# What is expected
The required output is a copy of each line in the material below that includes "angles".

== Segment start ==

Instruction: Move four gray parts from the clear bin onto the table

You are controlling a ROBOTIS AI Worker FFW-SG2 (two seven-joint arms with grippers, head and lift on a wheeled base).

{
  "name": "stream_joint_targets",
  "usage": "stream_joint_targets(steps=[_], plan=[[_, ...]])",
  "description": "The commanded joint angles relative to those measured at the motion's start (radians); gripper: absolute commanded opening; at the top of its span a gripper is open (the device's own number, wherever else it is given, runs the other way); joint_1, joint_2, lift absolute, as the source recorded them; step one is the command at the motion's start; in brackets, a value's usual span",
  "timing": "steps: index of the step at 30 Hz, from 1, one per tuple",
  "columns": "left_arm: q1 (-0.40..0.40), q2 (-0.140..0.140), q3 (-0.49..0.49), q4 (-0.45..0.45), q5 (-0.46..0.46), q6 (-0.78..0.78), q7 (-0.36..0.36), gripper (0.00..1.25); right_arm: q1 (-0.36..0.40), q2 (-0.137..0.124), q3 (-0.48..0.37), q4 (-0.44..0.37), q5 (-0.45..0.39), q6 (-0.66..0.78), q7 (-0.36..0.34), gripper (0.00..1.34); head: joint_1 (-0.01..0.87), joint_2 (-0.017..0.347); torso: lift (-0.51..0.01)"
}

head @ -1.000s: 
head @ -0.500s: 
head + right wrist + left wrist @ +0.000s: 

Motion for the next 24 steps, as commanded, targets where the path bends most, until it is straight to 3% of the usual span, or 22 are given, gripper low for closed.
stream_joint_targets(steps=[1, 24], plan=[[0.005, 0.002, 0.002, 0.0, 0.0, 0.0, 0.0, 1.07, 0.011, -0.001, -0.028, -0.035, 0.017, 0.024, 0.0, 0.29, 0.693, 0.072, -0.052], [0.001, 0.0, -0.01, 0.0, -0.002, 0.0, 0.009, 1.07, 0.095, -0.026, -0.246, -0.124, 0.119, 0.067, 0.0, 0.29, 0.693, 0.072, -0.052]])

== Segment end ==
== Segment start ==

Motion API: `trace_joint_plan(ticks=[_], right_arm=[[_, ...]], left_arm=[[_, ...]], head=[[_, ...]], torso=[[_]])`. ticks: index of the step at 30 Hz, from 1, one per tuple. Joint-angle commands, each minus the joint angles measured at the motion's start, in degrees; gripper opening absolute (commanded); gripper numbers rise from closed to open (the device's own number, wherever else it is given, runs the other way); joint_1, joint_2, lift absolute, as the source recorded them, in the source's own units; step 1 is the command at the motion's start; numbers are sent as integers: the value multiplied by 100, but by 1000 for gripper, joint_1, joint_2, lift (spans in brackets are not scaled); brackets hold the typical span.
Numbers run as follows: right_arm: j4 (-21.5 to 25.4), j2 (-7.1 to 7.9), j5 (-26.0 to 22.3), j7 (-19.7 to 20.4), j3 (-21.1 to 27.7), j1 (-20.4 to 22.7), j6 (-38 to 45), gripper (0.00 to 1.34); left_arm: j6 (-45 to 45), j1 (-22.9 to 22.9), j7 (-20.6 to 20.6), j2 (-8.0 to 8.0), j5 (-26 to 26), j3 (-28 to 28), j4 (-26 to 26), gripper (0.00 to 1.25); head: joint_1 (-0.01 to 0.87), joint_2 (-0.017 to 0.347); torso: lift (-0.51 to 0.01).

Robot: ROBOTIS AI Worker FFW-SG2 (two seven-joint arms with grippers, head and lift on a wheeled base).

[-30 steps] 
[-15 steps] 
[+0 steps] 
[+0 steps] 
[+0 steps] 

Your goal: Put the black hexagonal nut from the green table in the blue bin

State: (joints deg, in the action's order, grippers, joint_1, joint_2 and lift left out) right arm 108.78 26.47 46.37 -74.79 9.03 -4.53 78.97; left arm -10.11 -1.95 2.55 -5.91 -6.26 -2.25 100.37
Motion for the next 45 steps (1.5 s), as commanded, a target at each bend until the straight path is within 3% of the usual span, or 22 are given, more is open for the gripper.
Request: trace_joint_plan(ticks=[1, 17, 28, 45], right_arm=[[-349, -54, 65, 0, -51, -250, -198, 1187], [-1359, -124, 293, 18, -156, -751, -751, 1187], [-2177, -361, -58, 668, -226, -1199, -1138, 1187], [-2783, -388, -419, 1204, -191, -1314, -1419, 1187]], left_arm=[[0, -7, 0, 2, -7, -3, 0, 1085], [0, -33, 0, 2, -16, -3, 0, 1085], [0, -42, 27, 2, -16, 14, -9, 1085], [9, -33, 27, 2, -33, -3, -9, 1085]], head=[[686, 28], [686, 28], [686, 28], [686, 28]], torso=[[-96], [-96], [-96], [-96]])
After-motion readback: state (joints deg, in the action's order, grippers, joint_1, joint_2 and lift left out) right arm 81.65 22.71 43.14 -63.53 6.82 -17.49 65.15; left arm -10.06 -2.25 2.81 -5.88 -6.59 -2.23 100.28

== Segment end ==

# Solution to this exercise
  "description": "The commanded joint angles relative to those measured at the motion's start (radians); gripper: absolute commanded opening; at the top of its span a gripper is open (the device's own number, wherever else it is given, runs the other way); joint_1, joint_2, lift absolute, as the source recorded them; step one is the command at the motion's start; in brackets, a value's usual span",
Motion API: `trace_joint_plan(ticks=[_], right_arm=[[_, ...]], left_arm=[[_, ...]], head=[[_, ...]], torso=[[_]])`. ticks: index of the step at 30 Hz, from 1, one per tuple. Joint-angle commands, each minus the joint angles measured at the motion's start, in degrees; gripper opening absolute (commanded); gripper numbers rise from closed to open (the device's own number, wherever else it is given, runs the other way); joint_1, joint_2, lift absolute, as the source recorded them, in the source's own units; step 1 is the command at the motion's start; numbers are sent as integers: the value multiplied by 100, but by 1000 for gripper, joint_1, joint_2, lift (spans in brackets are not scaled); brackets hold the typical span.

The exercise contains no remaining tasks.